エントランスで何を……って思うのに、銀花にしがみついて震えているオレはそれどころじゃない!
「りっか⁉りっか!どうしたの⁉」
「ヤバいよ!ヤバいんだって!」
ぎゅうっと力を込めると、それと同じ力で抱き締め返してくれる。
「ヤバいのはわかったよ!ってか、わかってるよ!だからここで待ってたんだもん!」
「こ こわ 」
「いいよ!待つから!」
ぎゅうぎゅうと抱き締め合って、お互いの体温が交じり合って同じになるくらいまで銀花はじっとそのままで、オレに何があったのかせっついて聞いて来ることはなかった。
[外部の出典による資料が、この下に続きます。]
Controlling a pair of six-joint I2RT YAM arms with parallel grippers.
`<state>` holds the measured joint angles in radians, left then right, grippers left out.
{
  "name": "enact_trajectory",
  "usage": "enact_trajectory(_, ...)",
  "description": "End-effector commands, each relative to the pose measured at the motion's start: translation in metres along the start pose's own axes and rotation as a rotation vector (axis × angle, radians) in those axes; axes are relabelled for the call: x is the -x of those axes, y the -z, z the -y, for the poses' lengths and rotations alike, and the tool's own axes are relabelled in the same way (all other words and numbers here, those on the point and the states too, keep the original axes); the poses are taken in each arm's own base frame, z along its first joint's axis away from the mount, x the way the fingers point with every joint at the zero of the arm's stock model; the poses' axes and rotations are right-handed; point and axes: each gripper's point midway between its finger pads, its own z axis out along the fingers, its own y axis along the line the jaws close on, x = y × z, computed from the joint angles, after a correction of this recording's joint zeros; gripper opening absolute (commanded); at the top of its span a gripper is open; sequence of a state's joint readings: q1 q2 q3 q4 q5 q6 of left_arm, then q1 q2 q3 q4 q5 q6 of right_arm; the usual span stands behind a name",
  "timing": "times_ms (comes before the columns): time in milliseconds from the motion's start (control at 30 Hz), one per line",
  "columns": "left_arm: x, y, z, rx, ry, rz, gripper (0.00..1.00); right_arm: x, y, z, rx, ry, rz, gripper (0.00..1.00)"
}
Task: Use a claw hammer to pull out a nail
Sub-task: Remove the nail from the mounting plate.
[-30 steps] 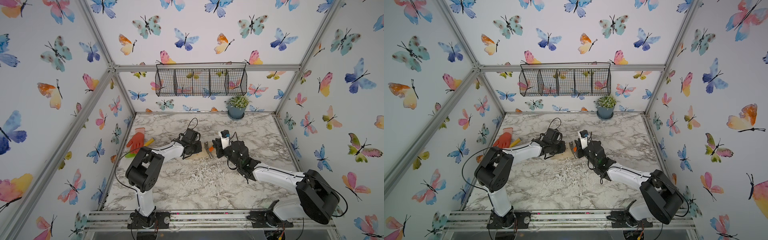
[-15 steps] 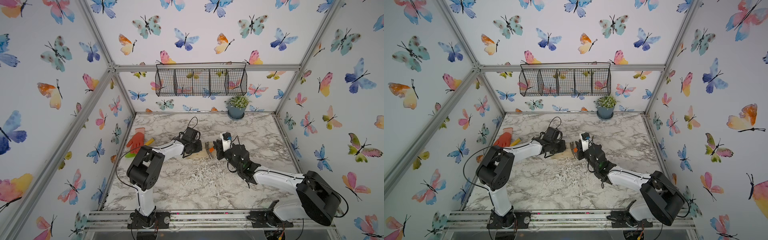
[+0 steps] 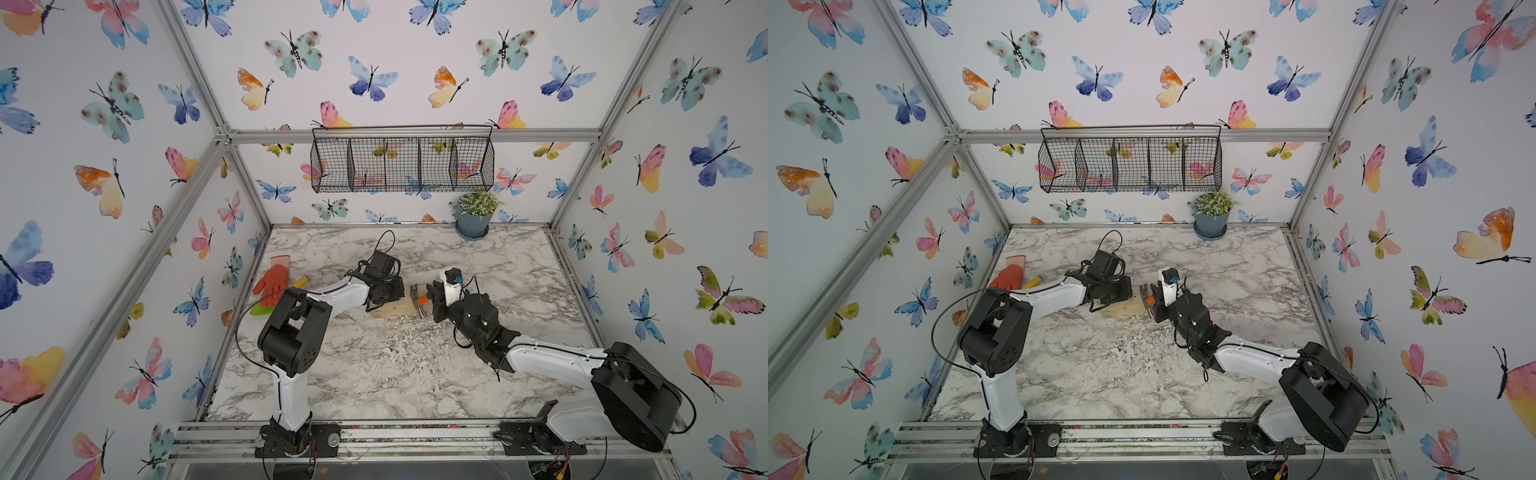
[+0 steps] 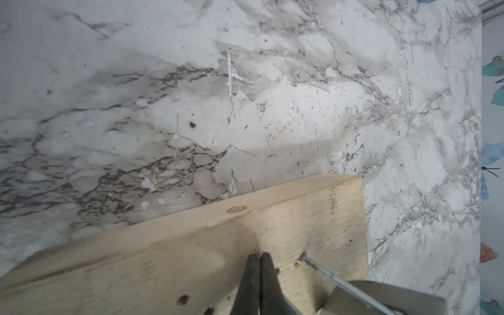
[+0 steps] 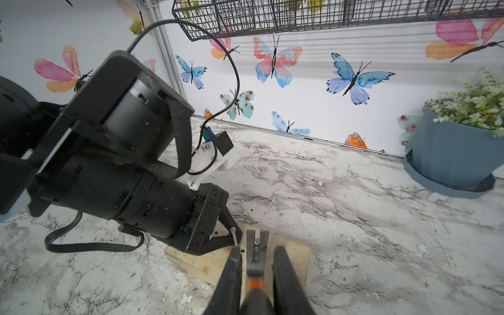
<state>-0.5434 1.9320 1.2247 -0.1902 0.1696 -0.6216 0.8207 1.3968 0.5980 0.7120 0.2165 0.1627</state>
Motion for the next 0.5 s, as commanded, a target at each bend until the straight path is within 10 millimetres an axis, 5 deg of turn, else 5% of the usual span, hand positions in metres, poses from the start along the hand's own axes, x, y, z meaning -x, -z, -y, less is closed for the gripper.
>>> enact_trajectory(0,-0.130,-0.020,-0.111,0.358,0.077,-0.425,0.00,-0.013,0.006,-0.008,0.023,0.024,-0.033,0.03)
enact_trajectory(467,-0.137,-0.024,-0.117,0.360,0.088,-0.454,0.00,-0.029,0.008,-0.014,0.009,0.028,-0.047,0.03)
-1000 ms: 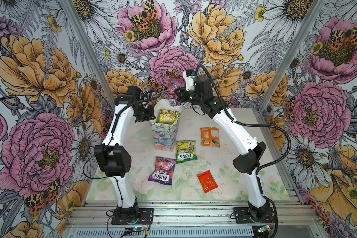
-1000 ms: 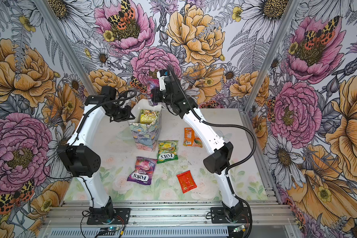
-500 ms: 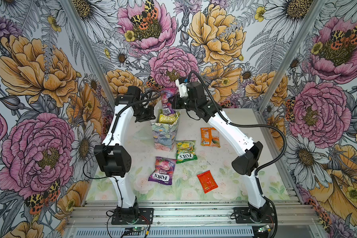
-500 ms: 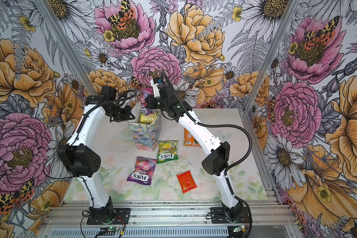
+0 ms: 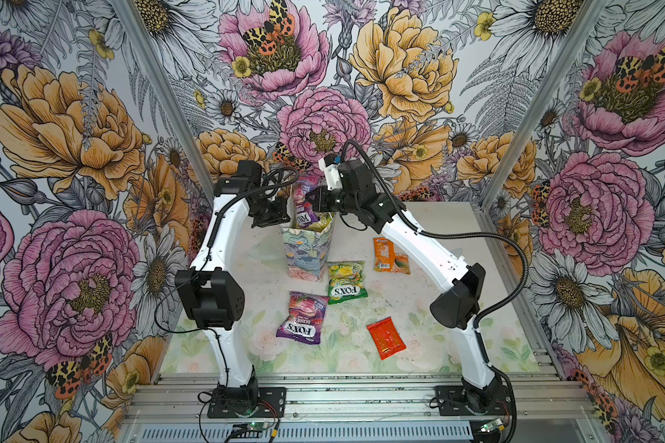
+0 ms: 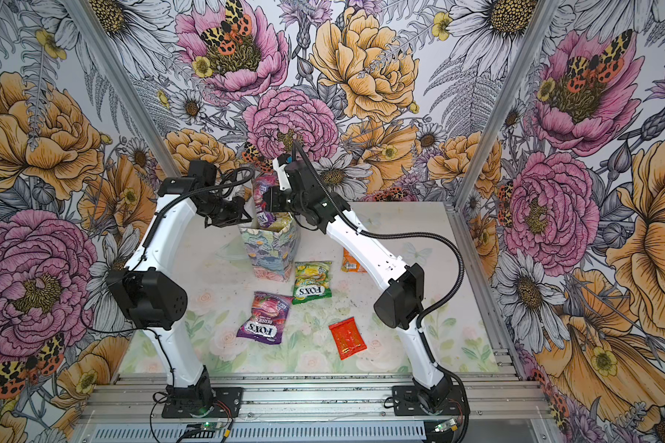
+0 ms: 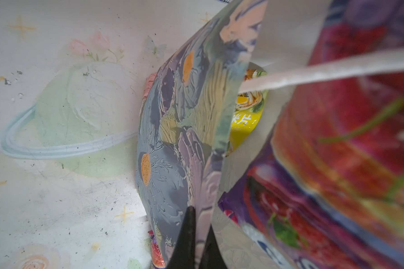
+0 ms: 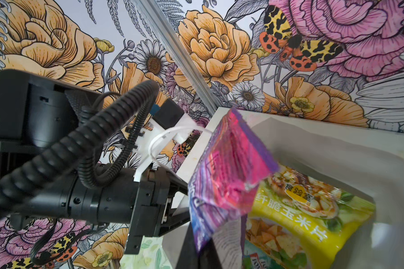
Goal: Place the snacks into the paper bag
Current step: Place the snack in the paper bag.
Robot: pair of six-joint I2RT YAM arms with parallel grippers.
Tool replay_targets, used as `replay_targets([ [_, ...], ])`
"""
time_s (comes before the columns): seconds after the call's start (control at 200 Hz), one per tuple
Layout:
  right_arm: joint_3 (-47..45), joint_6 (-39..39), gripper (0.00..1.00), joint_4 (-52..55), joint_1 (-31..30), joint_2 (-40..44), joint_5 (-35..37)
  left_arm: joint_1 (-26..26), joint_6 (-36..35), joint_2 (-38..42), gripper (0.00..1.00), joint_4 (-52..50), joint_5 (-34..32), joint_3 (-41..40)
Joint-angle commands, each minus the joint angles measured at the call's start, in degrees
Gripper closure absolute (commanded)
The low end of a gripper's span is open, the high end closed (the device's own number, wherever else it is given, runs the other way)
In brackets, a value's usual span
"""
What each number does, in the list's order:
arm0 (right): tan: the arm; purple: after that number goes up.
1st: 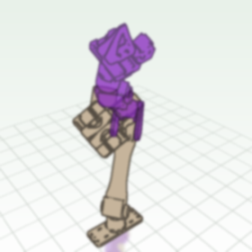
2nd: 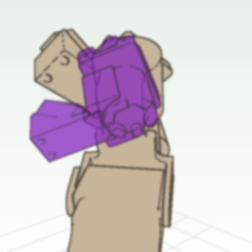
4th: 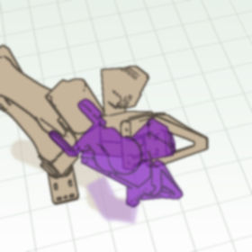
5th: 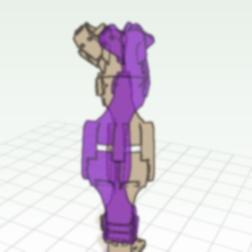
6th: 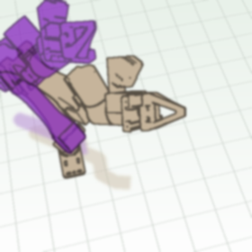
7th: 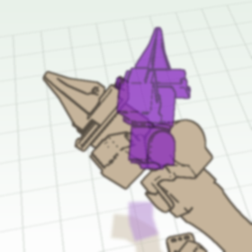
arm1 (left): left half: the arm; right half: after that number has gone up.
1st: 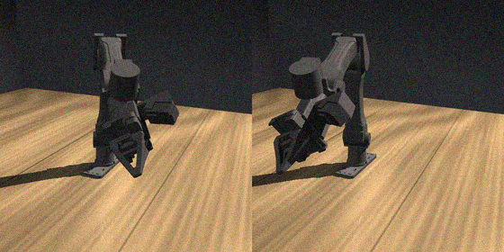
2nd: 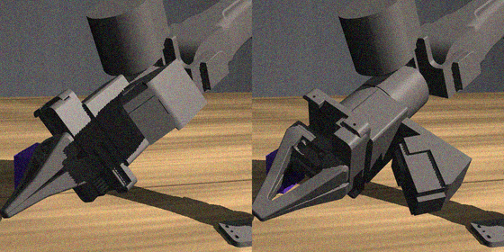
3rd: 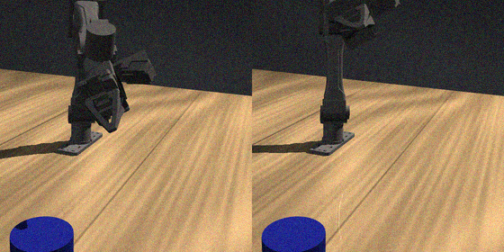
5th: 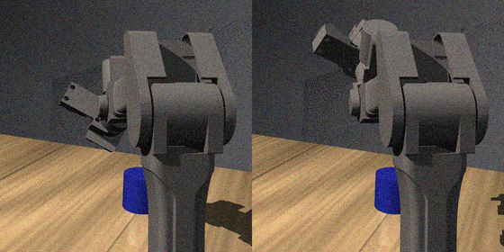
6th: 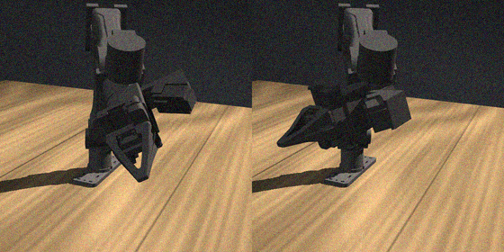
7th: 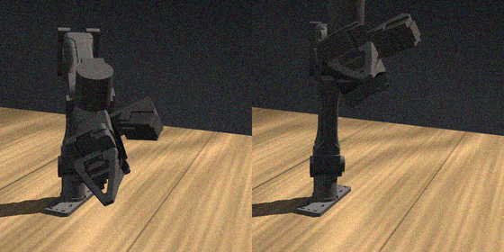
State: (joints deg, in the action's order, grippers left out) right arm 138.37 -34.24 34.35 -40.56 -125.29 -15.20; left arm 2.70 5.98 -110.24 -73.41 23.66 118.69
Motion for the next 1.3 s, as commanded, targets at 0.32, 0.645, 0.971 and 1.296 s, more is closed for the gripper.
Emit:
replay_targets([
  [0.32,-5.8,-2.6,1.00,-7.1,-0.1,3.4,1.6,-0.7,0.1,2.3,1.00,1.5,2.1,-0.5],
  [0.645,-6.8,-2.9,0.96,-7.2,1.8,3.4,4.5,-0.7,0.1,2.4,1.00,1.5,2.0,-0.6],
  [0.971,-7.2,-0.2,0.30,-7.2,2.5,6.5,7.2,-0.8,0.0,2.3,1.00,1.5,1.9,-0.6],
  [1.296,-9.0,5.4,0.18,-7.1,1.4,11.0,8.5,-0.8,0.1,2.2,1.00,1.5,1.9,-0.6],
])
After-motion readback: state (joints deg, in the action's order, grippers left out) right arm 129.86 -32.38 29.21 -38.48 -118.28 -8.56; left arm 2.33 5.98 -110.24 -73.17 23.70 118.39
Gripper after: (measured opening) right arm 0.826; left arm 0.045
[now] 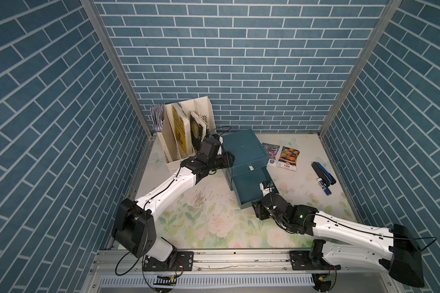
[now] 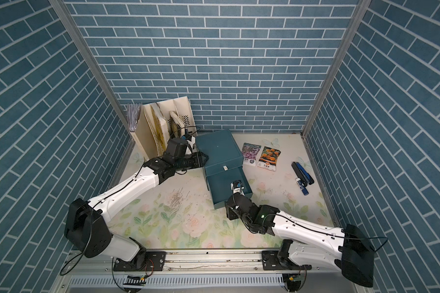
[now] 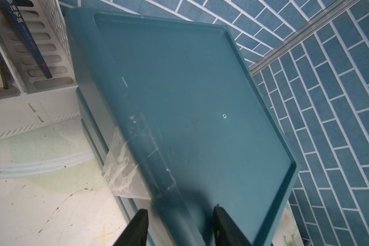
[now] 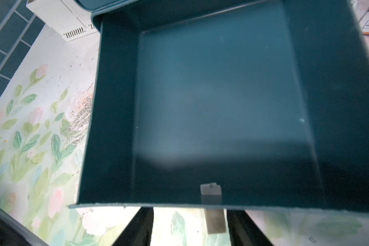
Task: Take the seed bags out of the drawer
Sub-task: Close the drawer in the storage box.
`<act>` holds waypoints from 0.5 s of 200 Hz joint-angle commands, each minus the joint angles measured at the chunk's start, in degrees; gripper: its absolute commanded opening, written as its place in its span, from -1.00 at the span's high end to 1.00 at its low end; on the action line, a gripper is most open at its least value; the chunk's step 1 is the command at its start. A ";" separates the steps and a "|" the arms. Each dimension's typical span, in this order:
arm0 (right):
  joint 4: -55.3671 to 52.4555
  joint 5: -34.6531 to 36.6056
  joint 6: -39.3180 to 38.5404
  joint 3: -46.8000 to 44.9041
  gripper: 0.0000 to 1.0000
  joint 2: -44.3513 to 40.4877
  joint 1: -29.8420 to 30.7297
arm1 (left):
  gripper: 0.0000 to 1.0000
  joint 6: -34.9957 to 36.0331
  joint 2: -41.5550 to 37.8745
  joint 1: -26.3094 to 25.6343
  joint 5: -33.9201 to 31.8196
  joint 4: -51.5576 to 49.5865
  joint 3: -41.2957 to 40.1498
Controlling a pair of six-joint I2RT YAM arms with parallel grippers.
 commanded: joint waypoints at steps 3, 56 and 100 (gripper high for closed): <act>4.47 3.17 -2.85 1.68 -0.17 1.30 -0.90 | -0.06 1.80 1.19 0.28 -0.09 -6.01 -0.42; 8.61 2.06 -6.09 2.11 -0.18 3.07 -4.53 | -0.06 2.03 1.02 0.28 0.04 -6.19 -0.41; 12.33 0.00 -9.55 2.97 -0.18 5.30 -8.50 | -0.06 2.09 1.20 0.23 0.33 -6.20 -0.27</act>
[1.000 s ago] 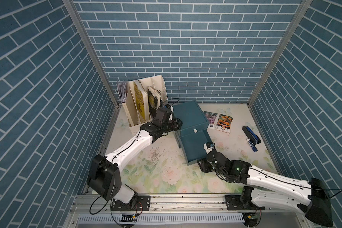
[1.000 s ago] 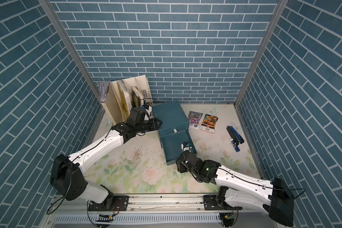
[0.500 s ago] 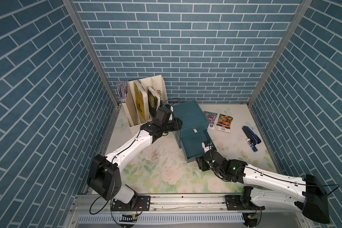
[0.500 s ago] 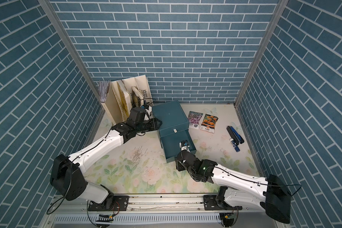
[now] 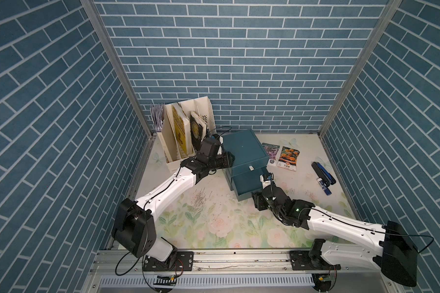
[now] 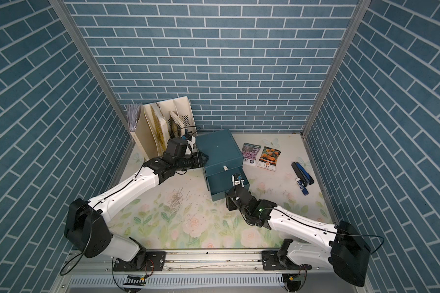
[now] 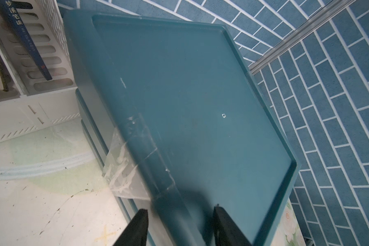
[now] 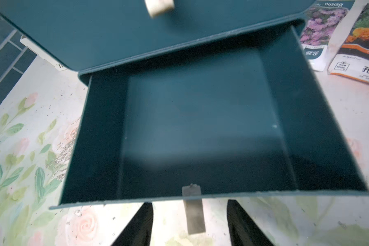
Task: Take the seed bags out of the drawer
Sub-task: Close the drawer in the storage box.
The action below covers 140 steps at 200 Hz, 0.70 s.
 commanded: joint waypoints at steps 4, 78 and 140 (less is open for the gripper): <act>4.59 -0.77 -4.02 2.08 -0.18 1.61 -2.24 | -0.06 1.47 1.17 0.28 0.20 -6.16 -0.23; 12.96 -3.30 -7.35 3.46 -0.18 8.00 -5.63 | -0.06 1.75 1.26 0.28 0.29 -6.64 0.03; 20.11 -3.14 -7.80 3.52 -0.18 11.80 -7.43 | -0.06 1.98 1.65 0.28 0.72 -6.53 0.30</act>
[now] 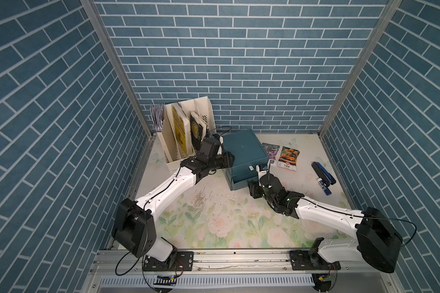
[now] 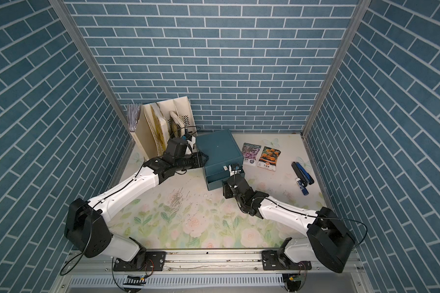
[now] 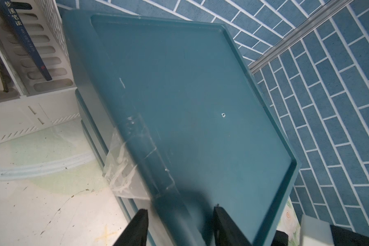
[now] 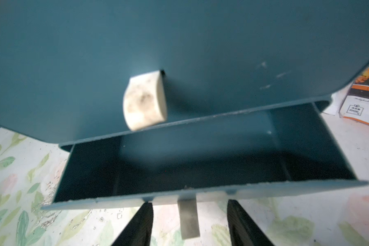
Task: Take the seed bags out of the drawer
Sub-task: Close the drawer in the storage box.
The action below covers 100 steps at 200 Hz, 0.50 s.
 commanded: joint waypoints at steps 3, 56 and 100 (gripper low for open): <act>5.44 0.29 -1.56 0.75 -0.18 1.02 -0.84 | -0.05 1.58 1.59 0.24 0.44 -6.19 0.10; 10.84 -0.12 -1.47 -0.39 -0.18 3.17 -1.94 | -0.06 2.02 1.65 0.25 0.66 -6.73 0.18; 13.66 -0.68 -1.37 -0.74 -0.19 4.96 -2.51 | -0.06 2.31 1.61 0.25 0.84 -7.07 0.39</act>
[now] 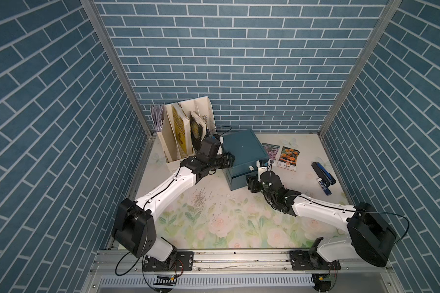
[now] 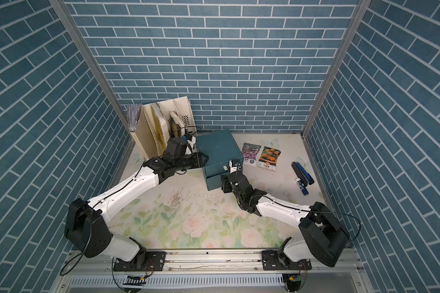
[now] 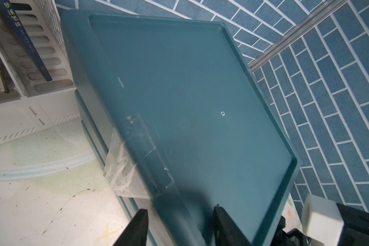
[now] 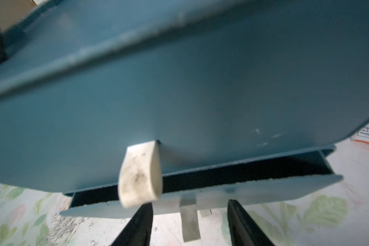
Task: Take the seed bags out of the drawer
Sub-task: Close the drawer in the storage box.
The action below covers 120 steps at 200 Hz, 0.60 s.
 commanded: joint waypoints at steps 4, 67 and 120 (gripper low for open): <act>3.84 -0.41 -1.40 -0.70 -0.19 1.25 -0.50 | -0.06 1.54 1.63 0.26 0.57 -6.47 0.14; 5.83 -0.92 -1.13 -0.89 -0.19 2.58 -0.94 | -0.06 1.66 1.75 0.20 0.92 -6.55 0.32; 6.80 -1.16 -0.50 -1.33 -0.19 2.98 -1.40 | -0.06 1.85 2.06 0.19 1.10 -6.82 0.70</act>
お互いの心臓の音が、少しずれてたのがゆっくりと重なって行って……
ほっとしてたまらなく気持ちいいのはこうやって産まれたからだ。
「 ────ん、大丈夫 」
やっと心が凪いでくれて顔を起こすと、銀花はまだ少し心配そうにしている。
「ホント?もう少しこうやってても大丈夫だよ?ここ、人通らないし」
「うぅん、大丈夫。ホットミルク作るから、一緒に飲んで」
「!」
ぱぁっと銀花の顔が明るくなって、オレが差し出した手に飛びついてきた。
「お砂糖じゃなくて蜂蜜がいい!」
「いいよ」
「あとね、カモミールが欲しい!」
「しかたないなぁ」
さっきまでは銀花がオレを慰めていたのに……
でも、この方が普段らしくてほっとできてよかった。
銀花のは、大きめのマグカップにカモミールで匂いをつけて温めた牛乳を入れて、少し多めに蜂蜜を入れたやつ。
オレのはー……銀花が温めるのに失敗して、爆発して膜がなんかべちゃぁってなったやつ。
「…………」
「あまーい!おいしーい!」
「…………」
腑に落ちないのは気のせいかなぁ?
オレの分は銀花が作るって意気込むから作らせてみたけど……膜がカチカチになってメチャクチャ飲みにくいんだけどっ!
まぁでも、ホットミルクのお陰か、銀花がぎゅってしてくれていたお陰か、ちょっと血の気が戻って来た気がするし、銀花の顔色もピンク色だ。
「銀花……ありがと。いてくれて、助かったよ」
そうお礼を言った拍子に帰り道でのことを思い出してしまい、ぶるりと体が震えた。
「な、なんか、あったのかなって……スゴイ、ここがモヤモヤぎゅぎゅって」
そう言うと銀花は俯いて胸を押さえる。
エントランスでオレの帰りを待っていてくれたと言うことは、それだけはっきりとオレの恐怖を感じ取ってしまったんだろう。
「ごめんね?」
「謝んなくていいよ、でも、また攫われそうになったとか、なんかあったのかなって。今は仁達がいないから探しにも行けないし……しんぱ し、心配だ、 た 」
ぼろぼろ って涙が零れて、テーブルの上に沢山の水たまりを作る。